OpenAI has released EVMbench, a benchmark designed to evaluate how well AI agents can find, fix, and exploit high-severity vulnerabilities in Ethereum Virtual Machine smart contracts, built with crypto investment firm Paradigm.
The Ethereum Virtual Machine (EVM) is the runtime environment that executes smart contract code on Ethereum. OpenAI described smart contracts as an ‘economically meaningful’ setting, noting they ‘routinely secure $100B+ in open-source crypto assets.’
In an accompanying paper, OpenAI said EVMbench draws on 120 curated vulnerabilities from 40 repositories, with most sourced from Code4rena auditing competitions and additional scenarios drawn from the security auditing process for Tempo blockchain.
OpenAI described Tempo blockchain as a purpose-built L1 for high-throughput, low-cost payments via stablecoins.
Three modes, one harness
EVMbench evaluates agents across three modes that mirror common security workflows: “Detect,” where an agent audits a repository and is scored on recall of known vulnerabilities, “Patch,” where it modifies code to remove exploitability while preserving intended behavior and “Exploit,” where it attempts an end-to-end fund-draining attack against contracts deployed in a sandboxed environment.
For exploit grading, OpenAI said it built a programmatic harness that replays agent transactions deterministically and verifies outcomes on-chain.
In the paper’s description of the execution environment, exploit tasks run against a local Ethereum-compatible chain (Anvil) configured with deterministic accounts and a guarded JSON-RPC proxy (“veto”).
EVMbench uses a ‘veto’ JSON-RPC proxy that blocks simulator-only methods so agents can’t modify chain state directly.
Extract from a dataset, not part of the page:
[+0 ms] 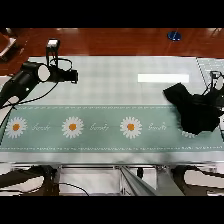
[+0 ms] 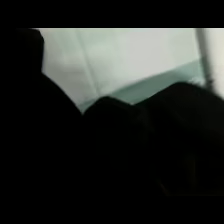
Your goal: Fold the shirts.
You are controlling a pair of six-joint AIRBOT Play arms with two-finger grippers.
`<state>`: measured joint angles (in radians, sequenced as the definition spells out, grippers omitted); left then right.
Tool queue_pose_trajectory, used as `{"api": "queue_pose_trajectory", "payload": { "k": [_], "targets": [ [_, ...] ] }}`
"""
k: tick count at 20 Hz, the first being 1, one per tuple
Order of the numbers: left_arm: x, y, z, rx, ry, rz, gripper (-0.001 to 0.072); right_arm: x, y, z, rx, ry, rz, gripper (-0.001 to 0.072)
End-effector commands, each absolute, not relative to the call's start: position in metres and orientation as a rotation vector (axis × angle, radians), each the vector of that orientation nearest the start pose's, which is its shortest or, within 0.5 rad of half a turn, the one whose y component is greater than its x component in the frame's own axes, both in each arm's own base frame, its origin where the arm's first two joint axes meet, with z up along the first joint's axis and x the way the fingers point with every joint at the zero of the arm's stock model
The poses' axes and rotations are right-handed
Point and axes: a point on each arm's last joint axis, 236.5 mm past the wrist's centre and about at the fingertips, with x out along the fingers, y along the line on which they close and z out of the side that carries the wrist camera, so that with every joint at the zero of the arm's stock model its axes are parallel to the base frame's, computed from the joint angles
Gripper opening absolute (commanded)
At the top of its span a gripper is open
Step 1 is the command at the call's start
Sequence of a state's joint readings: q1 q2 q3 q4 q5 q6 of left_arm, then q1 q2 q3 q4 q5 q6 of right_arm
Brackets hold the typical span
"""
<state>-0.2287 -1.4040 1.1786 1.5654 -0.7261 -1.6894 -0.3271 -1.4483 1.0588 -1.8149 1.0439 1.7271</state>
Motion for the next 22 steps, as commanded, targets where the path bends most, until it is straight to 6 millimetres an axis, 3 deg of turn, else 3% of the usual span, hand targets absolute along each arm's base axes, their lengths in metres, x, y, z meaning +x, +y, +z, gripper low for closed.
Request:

Deterministic replay means the same transactions and outcomes can be reproduced, making results consistent to score and verify.
OpenAI said the benchmark is intended to be reproducible, with tasks, tooling, and the evaluation framework released publicly.
Early results show stronger exploit performance than patching
In OpenAI’s reported results, GPT-5.3-Codex running via Codex CLI scored 72.2% in the “Exploit” mode, a gain over GPT-5 at 31.9%. In Exploit, the agent interacts with an Ethereum instance via an RPC endpoint, and the grader replays its transactions and runs vulnerability-specific checks over contracts and balances.
OpenAI attributed the stronger Exploit performance to the task’s more explicit objective, compared with Detect and Patch. It also said agents sometimes stopped after finding a single issue in Detect, and that Detect recall and Patch success still fall short of full coverage because many vulnerabilities remain difficult for agents to find and fix.
In the same evaluation, the firm reported “detect recall” and “patch success rates” that remained below full coverage. The paper breaks out results by mode, showing GPT-5.3-Codex scoring 41.5% on Patch in the default configuration and listing model comparisons across Detect, Patch, and Exploit.
It defines Detect as recall against ground-truth vulnerabilities and Patch as edits that keep tests passing while exploits fail on the patched contracts. The paper notes that Patch and Exploit are evaluated on smaller configured subsets than Detect.
Scope and stated limitations
OpenAI said EVMbench does not represent the full difficulty of real-world smart contract security and emphasized that included vulnerabilities were drawn from Code4rena competitions and were historical and publicly documented.
OpenAI also described structural limits in the exploit setting: transactions are replayed sequentially, the chain state is a clean local Anvil instance rather than a fork of mainnet and the framework currently supports only single-chain environments, which puts timing-dependent behaviors out of scope.
On grading, it said detect-mode scoring checks whether an agent finds the same vulnerabilities identified by human auditors and does not currently have a reliable way to score additional issues an agent reports beyond the ground truth set.
Related security measures OpenAI tied to the release
In its EVMbench announcement, OpenAI linked the benchmark to what it described as “strengthened cyber safeguards” and said its mitigations include safety training, automated monitoring, “trusted access” for advanced capabilities and enforcement pipelines that incorporate threat intelligence.
OpenAI also said it is committing $10 million in API credits through its Cybersecurity Grant Program to support defensive cybersecurity work, including for open source software and critical infrastructure systems.